Выбрать главу

Эта долина снилась ему очень часто такой, как запечатлелась в памяти. С пяти лет он изучил на ней каждую купину и каждую лисью нору, знал все редкие кусты ольхи и извилистые повороты ручья. И сейчас казалось, будто он возвратился в страну своего детства и, хотя минуло много лет, застал ее в прежнем виде.

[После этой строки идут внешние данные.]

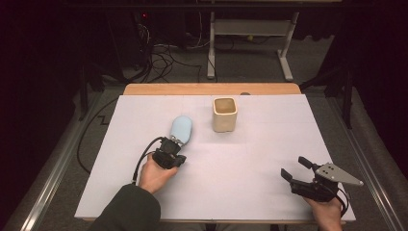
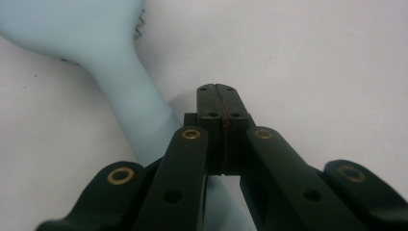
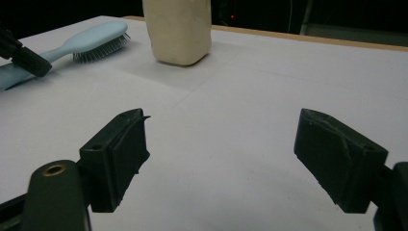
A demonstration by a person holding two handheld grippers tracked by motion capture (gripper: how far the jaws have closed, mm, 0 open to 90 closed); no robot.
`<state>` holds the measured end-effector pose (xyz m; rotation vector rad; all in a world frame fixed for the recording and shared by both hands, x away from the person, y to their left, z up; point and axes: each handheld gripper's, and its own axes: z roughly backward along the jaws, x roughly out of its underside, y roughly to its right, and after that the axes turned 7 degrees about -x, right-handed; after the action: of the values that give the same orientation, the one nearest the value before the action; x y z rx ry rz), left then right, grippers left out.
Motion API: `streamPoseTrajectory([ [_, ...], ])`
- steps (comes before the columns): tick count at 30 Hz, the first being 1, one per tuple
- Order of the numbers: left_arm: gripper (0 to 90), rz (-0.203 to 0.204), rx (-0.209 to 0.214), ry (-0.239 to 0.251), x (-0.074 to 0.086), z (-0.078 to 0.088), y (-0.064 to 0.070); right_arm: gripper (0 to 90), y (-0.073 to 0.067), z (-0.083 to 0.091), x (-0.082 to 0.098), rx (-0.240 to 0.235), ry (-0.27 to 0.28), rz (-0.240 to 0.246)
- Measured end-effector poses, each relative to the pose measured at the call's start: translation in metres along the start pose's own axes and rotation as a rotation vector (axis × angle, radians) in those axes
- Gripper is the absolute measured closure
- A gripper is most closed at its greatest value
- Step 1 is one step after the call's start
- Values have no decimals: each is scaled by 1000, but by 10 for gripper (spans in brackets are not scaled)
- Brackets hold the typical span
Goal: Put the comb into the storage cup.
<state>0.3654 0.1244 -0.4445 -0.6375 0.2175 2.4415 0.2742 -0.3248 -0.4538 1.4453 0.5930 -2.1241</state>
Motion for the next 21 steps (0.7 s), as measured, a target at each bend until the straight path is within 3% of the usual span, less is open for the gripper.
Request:
streamPoseTrajectory([
  [21, 899, 47, -86, -22, 11, 0, -32, 198, 0, 0, 0, -4, -4, 0],
])
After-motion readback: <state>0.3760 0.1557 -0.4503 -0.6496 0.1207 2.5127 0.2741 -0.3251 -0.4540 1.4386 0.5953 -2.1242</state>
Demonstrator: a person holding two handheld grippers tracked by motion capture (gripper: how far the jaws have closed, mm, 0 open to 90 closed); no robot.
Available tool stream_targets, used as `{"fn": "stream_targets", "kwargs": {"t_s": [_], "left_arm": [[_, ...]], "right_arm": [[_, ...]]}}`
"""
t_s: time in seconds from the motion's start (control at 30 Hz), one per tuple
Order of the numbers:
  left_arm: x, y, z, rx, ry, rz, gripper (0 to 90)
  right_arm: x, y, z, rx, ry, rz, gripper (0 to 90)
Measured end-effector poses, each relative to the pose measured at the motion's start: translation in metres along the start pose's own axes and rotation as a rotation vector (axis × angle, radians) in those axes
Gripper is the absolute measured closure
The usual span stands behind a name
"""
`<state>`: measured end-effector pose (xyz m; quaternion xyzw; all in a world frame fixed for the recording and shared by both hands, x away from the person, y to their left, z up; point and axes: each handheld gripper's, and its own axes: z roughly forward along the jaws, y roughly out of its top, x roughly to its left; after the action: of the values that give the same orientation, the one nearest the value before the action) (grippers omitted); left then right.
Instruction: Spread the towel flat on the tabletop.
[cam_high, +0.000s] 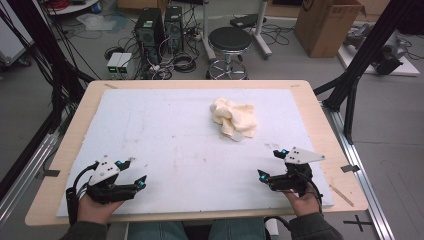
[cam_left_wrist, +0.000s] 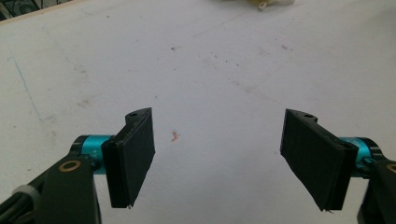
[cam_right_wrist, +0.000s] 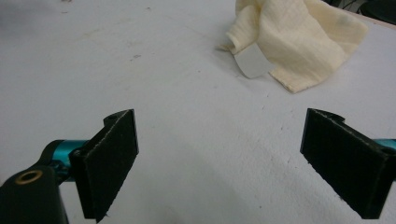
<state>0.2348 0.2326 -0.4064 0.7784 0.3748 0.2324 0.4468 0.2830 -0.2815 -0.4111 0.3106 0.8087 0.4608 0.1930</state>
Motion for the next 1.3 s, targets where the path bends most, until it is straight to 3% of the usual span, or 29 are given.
{"fn": "stream_targets", "kwargs": {"t_s": [0.97,1.3], "left_arm": [[0.002,-0.003,0.001,-0.001,-0.001,-0.015,26.4],[0.004,-0.002,0.0,-0.009,0.007,-0.02,26.1]], "right_arm": [[-0.006,0.002,0.008,0.008,0.008,0.027,10.6],[-0.006,0.013,0.011,0.017,0.019,-0.001,10.6]]}}
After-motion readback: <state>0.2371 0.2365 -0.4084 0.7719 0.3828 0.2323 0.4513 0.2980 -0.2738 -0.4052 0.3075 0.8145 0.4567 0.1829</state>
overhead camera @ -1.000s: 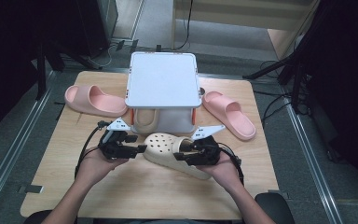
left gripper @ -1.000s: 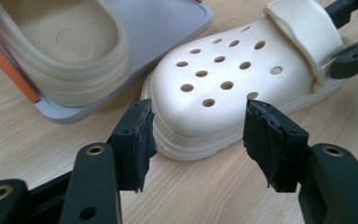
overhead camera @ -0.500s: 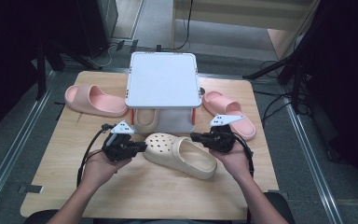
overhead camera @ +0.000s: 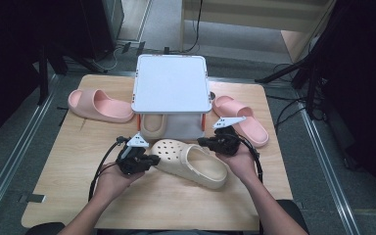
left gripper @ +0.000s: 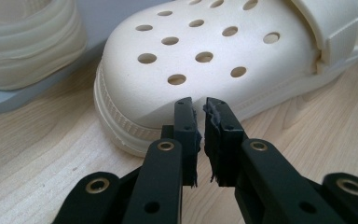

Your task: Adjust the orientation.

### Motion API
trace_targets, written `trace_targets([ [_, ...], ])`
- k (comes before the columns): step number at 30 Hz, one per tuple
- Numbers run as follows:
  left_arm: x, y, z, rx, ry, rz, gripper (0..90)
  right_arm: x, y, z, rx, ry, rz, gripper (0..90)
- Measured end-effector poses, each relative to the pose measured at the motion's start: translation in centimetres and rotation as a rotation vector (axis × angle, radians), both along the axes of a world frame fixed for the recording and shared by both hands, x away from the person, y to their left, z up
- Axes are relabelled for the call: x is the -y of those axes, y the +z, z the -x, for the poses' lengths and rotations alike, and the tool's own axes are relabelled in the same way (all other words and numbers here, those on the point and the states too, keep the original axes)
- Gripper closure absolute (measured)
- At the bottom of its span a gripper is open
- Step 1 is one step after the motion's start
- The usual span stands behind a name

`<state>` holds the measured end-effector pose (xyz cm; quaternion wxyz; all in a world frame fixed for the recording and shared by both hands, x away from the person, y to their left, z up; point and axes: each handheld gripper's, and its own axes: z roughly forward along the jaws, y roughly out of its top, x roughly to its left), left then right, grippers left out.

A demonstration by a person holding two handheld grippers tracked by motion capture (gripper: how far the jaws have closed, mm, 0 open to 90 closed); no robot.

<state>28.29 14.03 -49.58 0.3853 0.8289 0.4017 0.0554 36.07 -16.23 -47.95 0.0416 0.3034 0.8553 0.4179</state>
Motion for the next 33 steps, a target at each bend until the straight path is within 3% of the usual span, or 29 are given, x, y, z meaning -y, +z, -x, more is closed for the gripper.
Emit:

Сезар вздохнул и прикрыл веки. Мысли о предполагаемой аварии его больше не волновали. Сон — значит сон, и если над ним затеяли какой-то эксперимент, спасибо тому, кто приготовил такой подарок. А ведь как хотелось вырваться из этой долины! И еще мальчишкой знал: нелегко придется. Школа не гарантировала успеха, он ее посещал пять месяцев в году, не больше. Весной и осенью приходилось пасти стадо, а когда подрос, то и садиться за руль трактора, помогать отцу. В семье был один парень, и ему надлежало унаследовать ферму. Стать таким же, как парни Ленгстонов, Колхаузов, Ришаров. Родители взлелеяли эту мечту, им порой казалось, будто он лодырь, обманывает их надежды. Наверное, поэтому и решил вырваться в другой, более удивительный мир, к людям, в город, к чудесам. И нисколько не полагался на школу, знал, что одной грамотой не взять. Уповал на счастливый случай, рассчитывал, что какой-нибудь талант все же должен в нем прозреть. Сколько песен прогорланил в этой долине! Надеялся: будут ехать мимо артисты (Зачем? Куда? Смешно!), услышат голос и увезут с собой. А потом на его концерты зрители станут прорываться сквозь цепи полицейских, как было с тем парнем, о котором вычитал в газете. «О милая Рут, не жди меня, не зови…»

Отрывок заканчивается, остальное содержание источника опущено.